Sin embargo, todo está por ver. “¿Sabes cómo los puercoespines hacen el  amor?  (…),  ¡con mucho cuidado!”,  le comentó a Fidel Castro el estadunidense James Donovan en 1963, a pregunta del entonces primer ministro sobre “cómo podría llegar a entablarse una nueva relación” con EU.  Donovan (Tom Hanks, en la película El puente de los espías, premio Oscar a mejor actor de reparto), había sido enviado a la isla en otra misión secreta.

Según documentos desclasificados y publicados en febrero pasado por el National Security Archive, Donovan  viajó por cuenta de la CIA  “pocas semanas”  después de que en febrero de 1962 lograra el intercambio del piloto estadunidense Francis Gary Powers , capturado en la Unión Soviética tras el derribo de su avión U 2, por el agente ruso Rudolf Abel, preso en EU. En Cuba negoció con Fidel la excarcelación de los anticastristas presos tras la invasión por Bahía de Cochinos.

Y así,  como los puercoespines hacen el amor,  se ha preparado la primera visita a Cuba de un presidente estadunidense en casi 90 años –Calvin Coolidge viajó en 1928- , porque en el decir del reconocido  politólogo cubano Rafael Hernández entre 1959  y el 17 de diciembre de 2014 (cuando comenzó el deshielo) Washington y La Habana peleaban “en un ring de boxeo y ahora lo hace en un tablero de ajedrez”.

Los pormenores del programa que cumplirá el mandatario estadunidense en la isla se conocen poco a poco, pero aún así el viaje ya deja un saldo positivo en el país caribeño. Impulsó la restauración de edificios y vías en las zonas por las que se desplazará  –hasta en los accesos interiores del Palacio de la Revolución, donde se reuniría con el presidente Raúl Castro el lunes 21, se tuvo que hacer arreglos para el desplazamiento de La Bestia, como le dicen a la limusina blindada del gobernante-; disparó la llegada de visitantes estadunidenses, lo que implica un aumento sin precedentes en el ingreso de divisas fuertes por concepto de turismo internacional; y abrió por primera vez en medio siglo el acceso de los cubanos al dólar en sus transacciones comerciales, aunque solo sea en un puñado de sectores.
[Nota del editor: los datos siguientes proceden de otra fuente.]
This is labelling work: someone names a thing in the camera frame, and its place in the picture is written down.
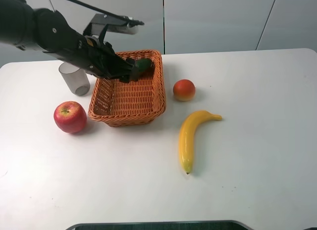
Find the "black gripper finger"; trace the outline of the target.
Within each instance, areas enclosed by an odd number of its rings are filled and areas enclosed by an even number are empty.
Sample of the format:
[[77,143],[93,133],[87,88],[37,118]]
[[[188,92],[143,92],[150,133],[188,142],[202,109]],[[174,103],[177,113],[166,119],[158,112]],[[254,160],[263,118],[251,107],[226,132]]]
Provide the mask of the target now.
[[132,69],[135,66],[135,60],[137,59],[133,59],[131,57],[127,58],[124,60],[124,65],[123,65],[123,69]]
[[129,82],[136,82],[139,80],[140,77],[140,70],[138,67],[133,67],[131,71],[127,75],[124,75],[119,78],[120,82],[129,83]]

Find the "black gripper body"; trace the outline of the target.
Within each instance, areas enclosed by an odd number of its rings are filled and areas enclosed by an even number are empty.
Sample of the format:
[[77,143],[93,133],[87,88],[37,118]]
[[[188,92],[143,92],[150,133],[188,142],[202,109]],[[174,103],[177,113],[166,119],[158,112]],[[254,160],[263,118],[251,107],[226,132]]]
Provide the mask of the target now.
[[43,52],[104,79],[123,79],[124,60],[110,43],[100,43],[73,30],[58,11],[35,11],[35,41]]

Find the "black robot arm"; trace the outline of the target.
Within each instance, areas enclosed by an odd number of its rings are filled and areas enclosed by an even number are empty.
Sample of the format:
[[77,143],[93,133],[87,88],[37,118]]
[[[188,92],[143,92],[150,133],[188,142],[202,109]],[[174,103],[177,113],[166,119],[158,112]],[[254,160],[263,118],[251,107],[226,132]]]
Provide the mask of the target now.
[[123,58],[105,41],[106,32],[135,34],[144,22],[116,15],[78,0],[96,11],[82,34],[57,10],[33,9],[26,0],[0,0],[0,41],[20,50],[37,50],[70,63],[97,78],[137,81],[152,65],[149,58]]

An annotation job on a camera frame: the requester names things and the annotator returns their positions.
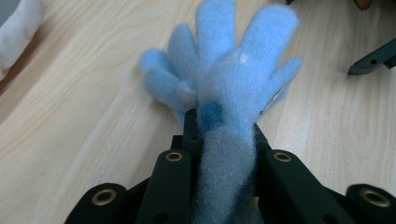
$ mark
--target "wooden table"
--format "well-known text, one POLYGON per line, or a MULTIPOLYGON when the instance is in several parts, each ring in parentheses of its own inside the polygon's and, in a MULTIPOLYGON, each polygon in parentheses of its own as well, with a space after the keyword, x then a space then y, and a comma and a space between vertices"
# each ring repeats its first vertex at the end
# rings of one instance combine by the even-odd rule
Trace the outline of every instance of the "wooden table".
MULTIPOLYGON (((181 134, 143 86, 139 55, 165 48, 200 1, 45 0, 33 42, 0 82, 0 223, 63 223, 82 194, 129 188, 181 134)), ((274 1, 238 1, 240 36, 274 1)), ((368 183, 396 195, 396 70, 347 76, 396 37, 396 4, 295 1, 301 26, 285 59, 304 56, 288 97, 259 121, 273 148, 295 153, 340 193, 368 183)))

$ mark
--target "screw hole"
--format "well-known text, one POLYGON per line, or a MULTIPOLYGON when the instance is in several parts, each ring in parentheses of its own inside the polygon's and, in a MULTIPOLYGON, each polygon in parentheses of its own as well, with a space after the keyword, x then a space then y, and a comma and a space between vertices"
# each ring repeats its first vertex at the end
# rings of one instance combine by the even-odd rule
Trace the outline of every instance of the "screw hole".
POLYGON ((333 216, 333 215, 330 215, 330 214, 324 214, 322 216, 322 220, 326 224, 337 224, 338 223, 337 222, 337 218, 335 216, 333 216))
POLYGON ((103 206, 111 203, 116 199, 117 192, 114 189, 102 189, 92 197, 92 203, 97 206, 103 206))
POLYGON ((169 220, 169 216, 166 213, 157 214, 153 221, 154 223, 166 223, 169 220))
POLYGON ((389 207, 390 200, 384 195, 370 189, 361 189, 361 197, 368 203, 379 207, 389 207))
POLYGON ((170 152, 166 154, 166 159, 168 161, 181 161, 181 159, 183 159, 183 155, 179 152, 170 152))
POLYGON ((277 159, 278 161, 284 161, 284 162, 291 161, 291 156, 289 156, 288 154, 283 153, 283 152, 277 152, 274 155, 274 158, 277 159))

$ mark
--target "dark blue patch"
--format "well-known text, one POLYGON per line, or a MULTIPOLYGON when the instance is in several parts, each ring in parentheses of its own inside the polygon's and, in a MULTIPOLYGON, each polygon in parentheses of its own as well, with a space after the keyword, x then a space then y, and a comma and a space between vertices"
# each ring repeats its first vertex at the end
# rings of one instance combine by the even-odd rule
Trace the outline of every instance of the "dark blue patch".
POLYGON ((198 108, 198 123, 202 133, 217 129, 223 123, 222 106, 216 102, 206 102, 198 108))

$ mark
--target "blue foam glove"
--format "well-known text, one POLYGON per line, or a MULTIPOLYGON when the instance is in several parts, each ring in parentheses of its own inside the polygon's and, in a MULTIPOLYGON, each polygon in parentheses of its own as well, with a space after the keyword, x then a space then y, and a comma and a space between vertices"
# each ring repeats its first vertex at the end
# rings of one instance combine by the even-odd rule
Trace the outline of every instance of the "blue foam glove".
POLYGON ((283 6, 260 10, 239 46, 233 0, 204 1, 196 13, 196 42, 187 24, 173 32, 167 53, 145 52, 146 86, 182 114, 197 108, 204 138, 193 223, 258 223, 253 209, 256 150, 253 125, 260 112, 297 74, 302 60, 276 68, 298 24, 283 6))

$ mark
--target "light wood surface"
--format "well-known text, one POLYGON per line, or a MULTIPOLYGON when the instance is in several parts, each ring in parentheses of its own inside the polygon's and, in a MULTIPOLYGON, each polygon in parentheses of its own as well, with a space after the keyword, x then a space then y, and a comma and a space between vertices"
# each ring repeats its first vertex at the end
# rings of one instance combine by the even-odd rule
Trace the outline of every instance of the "light wood surface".
MULTIPOLYGON (((88 189, 130 188, 151 174, 181 130, 146 92, 138 58, 165 48, 176 24, 193 24, 199 2, 44 1, 33 42, 0 82, 0 223, 63 223, 88 189)), ((238 36, 269 3, 283 1, 238 1, 238 36)), ((301 25, 284 58, 304 56, 304 65, 262 131, 331 189, 368 183, 396 195, 396 70, 347 76, 396 37, 396 4, 291 7, 301 25)))

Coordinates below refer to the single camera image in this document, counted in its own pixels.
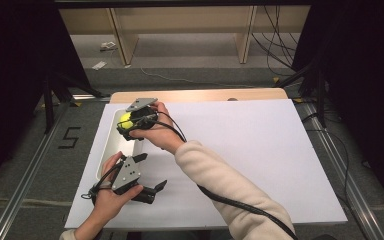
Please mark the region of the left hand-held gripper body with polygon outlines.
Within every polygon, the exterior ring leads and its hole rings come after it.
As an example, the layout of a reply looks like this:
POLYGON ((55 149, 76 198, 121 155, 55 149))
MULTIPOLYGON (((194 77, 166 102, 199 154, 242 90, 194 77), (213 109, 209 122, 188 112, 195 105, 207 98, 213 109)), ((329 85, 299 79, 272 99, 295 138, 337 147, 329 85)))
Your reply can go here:
POLYGON ((140 161, 140 156, 124 156, 119 162, 111 186, 116 194, 122 195, 137 184, 137 180, 141 175, 139 170, 140 161))

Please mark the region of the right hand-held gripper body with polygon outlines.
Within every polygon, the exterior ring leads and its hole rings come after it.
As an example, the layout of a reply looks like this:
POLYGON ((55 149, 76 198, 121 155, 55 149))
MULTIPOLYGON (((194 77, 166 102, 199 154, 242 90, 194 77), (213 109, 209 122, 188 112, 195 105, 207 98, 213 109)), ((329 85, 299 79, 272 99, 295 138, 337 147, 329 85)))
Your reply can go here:
POLYGON ((158 116, 151 105, 157 101, 157 98, 137 98, 127 109, 126 112, 130 114, 128 121, 132 126, 128 129, 150 129, 152 121, 156 121, 158 116))

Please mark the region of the yellow tennis ball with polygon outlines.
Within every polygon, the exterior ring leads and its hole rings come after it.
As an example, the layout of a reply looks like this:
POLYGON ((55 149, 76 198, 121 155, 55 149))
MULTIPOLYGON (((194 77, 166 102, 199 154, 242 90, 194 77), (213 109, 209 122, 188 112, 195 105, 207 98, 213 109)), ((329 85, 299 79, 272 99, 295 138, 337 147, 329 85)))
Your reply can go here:
POLYGON ((119 127, 122 129, 132 128, 134 123, 131 121, 131 113, 127 112, 120 117, 119 127))

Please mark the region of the person's right hand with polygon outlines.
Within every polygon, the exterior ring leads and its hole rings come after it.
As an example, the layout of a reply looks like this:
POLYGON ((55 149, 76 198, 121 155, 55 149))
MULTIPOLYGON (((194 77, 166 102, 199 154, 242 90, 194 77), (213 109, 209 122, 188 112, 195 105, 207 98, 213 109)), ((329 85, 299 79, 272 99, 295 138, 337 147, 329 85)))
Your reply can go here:
POLYGON ((151 129, 136 129, 130 132, 131 137, 145 138, 155 146, 175 154, 184 144, 181 137, 174 131, 173 121, 163 102, 156 101, 151 105, 158 112, 158 121, 151 129))

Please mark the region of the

Obama viajará con  su familia, tres secretarios de Estado –John Kerry, exteriores,  Penny Pritzker, comercio y Thomas Vilsack, agricultura- , una veintena de legisladores demócratas y republicanos, así como ejecutivos de varias transnacionales, entre ellos de Marriot International Inc, que quieren aprovechar la visita para firmar un contrato que le abra las puertas del ámbito hotelero de la isla.

 “El éxito del viaje se medirá en términos de cuánto ayudó a promover una apertura concreta en las relaciones comerciales bilaterales y una apertura para el pueblo cubano, especialmente en términos de telecomunicaciones y de apoyo al pequeño empresariado” privado, ha dicho el asesor de Seguridad Nacional de EU Ben Rhodes.

No obstante, son diversas las fuerzas que apuestan al fracaso de Obama. “Es la incoherencia, estúpido”, tituló su comentario sobre la visita el analista Carlos Alberto Montaner en un diario digital opositor con servidor en España,  en tanto el columnista del Nuevo Herald de Miami Andrés Oppenheimer  la calificó de “prematura y mal planificada”, aunque voceros de la oposición interna confirmaron que tendrán “una reunión de muy alto nivel” el martes 22  en la Embajada de EU, con lo cual esperan recibir, según dijeron, “ un espaldarazo del presidente”, pese a que en la isla su influencia política y social sea nula.

Todo indica que este fuego cruzado se mantendrá, incluso después de que Obama deje el país en la tarde del 22 de marzo y vuelva la normalidad una ciudad que a partir de mañana viernes verá afectado el tránsito habitual en casi la mitad de sus 15 municipios. Será difícil desplazarse por La Habana porque hasta su cielo ha sido puesto a disposición de la seguridad del mandatario estadunidense.

Informes no oficiales dicen que La Bestia y dos helicópteros desembarcaron por el super puerto del Mariel, al oeste de la ciudad, y que dos aviones C 17 Glodmaster llegaron al aeropuerto internacional José Martí, estos últimos con parte del equipamiento electrónico capaz de silenciar cualquier móvil por donde se encuentre Obama.